Your goal: Filter the data for lines with the word "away" and copy those lines.

BEGIN Records shown

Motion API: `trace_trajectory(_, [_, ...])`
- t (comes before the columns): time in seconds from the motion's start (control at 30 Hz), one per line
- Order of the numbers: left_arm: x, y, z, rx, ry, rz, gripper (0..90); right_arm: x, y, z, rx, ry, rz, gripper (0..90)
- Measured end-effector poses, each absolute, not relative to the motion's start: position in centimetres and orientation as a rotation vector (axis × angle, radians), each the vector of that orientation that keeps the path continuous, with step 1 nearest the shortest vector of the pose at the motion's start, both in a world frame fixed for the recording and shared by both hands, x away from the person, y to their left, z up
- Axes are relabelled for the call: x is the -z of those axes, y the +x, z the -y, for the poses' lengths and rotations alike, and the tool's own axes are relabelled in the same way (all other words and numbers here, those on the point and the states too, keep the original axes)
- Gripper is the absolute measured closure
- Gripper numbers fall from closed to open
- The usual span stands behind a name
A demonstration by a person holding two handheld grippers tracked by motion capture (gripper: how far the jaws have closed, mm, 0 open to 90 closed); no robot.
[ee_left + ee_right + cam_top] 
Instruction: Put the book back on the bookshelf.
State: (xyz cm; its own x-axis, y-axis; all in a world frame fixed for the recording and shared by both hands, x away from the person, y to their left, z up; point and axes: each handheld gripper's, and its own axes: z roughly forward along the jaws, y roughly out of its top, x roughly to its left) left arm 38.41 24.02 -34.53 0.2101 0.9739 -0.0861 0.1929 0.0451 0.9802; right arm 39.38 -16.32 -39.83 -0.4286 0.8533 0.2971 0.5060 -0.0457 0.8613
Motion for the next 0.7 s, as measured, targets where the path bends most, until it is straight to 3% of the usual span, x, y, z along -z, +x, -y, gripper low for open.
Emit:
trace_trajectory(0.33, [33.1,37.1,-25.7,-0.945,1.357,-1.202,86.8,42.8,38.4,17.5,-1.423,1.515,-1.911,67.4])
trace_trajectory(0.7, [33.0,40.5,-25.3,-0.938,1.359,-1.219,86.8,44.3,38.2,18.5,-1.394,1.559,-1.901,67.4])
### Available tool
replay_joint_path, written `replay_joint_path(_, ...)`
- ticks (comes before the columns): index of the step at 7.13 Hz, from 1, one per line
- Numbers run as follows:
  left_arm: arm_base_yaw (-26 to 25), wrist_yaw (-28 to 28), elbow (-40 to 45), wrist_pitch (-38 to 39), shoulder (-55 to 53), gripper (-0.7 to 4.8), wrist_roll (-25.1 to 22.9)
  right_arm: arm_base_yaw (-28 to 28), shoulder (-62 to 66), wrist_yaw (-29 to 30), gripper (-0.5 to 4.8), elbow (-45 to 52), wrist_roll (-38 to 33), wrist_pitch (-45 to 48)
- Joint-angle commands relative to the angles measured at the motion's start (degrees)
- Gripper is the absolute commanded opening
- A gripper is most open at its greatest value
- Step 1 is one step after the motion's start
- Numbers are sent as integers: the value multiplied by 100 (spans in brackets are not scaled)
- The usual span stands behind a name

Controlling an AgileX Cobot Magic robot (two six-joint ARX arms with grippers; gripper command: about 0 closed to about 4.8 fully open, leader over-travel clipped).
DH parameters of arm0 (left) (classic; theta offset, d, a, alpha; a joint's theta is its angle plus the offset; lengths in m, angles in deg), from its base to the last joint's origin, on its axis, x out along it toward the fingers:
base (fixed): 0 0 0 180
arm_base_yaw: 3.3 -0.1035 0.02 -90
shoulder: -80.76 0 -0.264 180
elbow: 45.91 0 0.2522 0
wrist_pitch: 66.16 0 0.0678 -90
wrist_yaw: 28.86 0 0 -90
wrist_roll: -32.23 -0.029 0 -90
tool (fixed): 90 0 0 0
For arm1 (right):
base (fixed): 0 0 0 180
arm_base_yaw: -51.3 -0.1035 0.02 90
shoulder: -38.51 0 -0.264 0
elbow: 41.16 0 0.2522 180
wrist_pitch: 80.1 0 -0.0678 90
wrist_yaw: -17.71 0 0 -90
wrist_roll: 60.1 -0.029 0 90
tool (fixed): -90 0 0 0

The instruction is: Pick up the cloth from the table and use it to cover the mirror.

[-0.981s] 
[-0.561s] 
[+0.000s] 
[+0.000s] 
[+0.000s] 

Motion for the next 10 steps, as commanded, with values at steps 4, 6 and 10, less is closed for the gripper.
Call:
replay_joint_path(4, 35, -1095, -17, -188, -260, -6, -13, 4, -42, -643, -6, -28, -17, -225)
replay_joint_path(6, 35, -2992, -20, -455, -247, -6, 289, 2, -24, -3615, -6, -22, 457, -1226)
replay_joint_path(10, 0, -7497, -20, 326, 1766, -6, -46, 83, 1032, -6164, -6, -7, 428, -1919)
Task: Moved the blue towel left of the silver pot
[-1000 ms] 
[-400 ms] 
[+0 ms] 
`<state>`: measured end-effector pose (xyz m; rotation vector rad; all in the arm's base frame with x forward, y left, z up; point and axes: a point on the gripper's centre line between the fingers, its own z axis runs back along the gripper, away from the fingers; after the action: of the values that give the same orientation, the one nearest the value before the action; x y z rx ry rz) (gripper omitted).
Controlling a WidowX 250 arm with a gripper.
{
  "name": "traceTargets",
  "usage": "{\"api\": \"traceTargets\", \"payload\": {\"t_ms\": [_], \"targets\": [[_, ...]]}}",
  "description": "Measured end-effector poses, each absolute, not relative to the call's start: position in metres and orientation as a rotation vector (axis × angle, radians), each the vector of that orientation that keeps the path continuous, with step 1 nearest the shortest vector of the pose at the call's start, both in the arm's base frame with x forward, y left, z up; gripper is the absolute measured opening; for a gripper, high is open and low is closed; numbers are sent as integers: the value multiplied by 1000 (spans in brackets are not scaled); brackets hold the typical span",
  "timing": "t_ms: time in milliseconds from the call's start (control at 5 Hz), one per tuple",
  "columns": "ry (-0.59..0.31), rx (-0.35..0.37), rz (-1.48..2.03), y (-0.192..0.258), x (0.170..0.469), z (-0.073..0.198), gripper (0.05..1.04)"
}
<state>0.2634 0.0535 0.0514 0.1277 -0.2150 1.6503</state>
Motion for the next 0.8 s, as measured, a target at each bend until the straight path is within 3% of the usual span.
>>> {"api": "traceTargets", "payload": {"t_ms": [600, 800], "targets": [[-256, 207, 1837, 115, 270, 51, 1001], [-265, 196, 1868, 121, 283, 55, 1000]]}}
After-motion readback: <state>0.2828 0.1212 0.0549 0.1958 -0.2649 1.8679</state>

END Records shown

Response below:
- Measured end-effector poses, each absolute, not relative to the motion's start: position in centimetres and orientation as a rotation vector (axis × angle, radians), each the vector of that orientation that keeps the path continuous, with step 1 nearest the shortest vector of the pose at the motion's start, both in a world frame fixed for the recording and shared by both hands, x away from the person, y to their left, z up
State: (xyz cm; its own x-axis, y-axis; all in a world frame fixed for the recording and shared by both hands, x away from the person, y to their left, z up; point and axes: each handheld gripper's, and its own axes: z roughly forward along the jaws, y roughly out of its top, x roughly to its left) left arm 38.41 24.02 -34.53 0.2101 0.9739 -0.0861 0.1929 0.0451 0.9802; right arm 39.38 -16.32 -39.83 -0.4286 0.8533 0.2971 0.5060 -0.0457 0.8613
`<state>`: measured end-effector pose (xyz m; rotation vector rad; all in the arm's base frame with x forward, y left, z up; point and axes: a point on the gripper's centre line between the fingers, its own z axis runs back along the gripper, away from the fingers; after the action: of the values that give the same orientation, the one nearest the value before the action; x y z rx ry rz) (gripper omitted).

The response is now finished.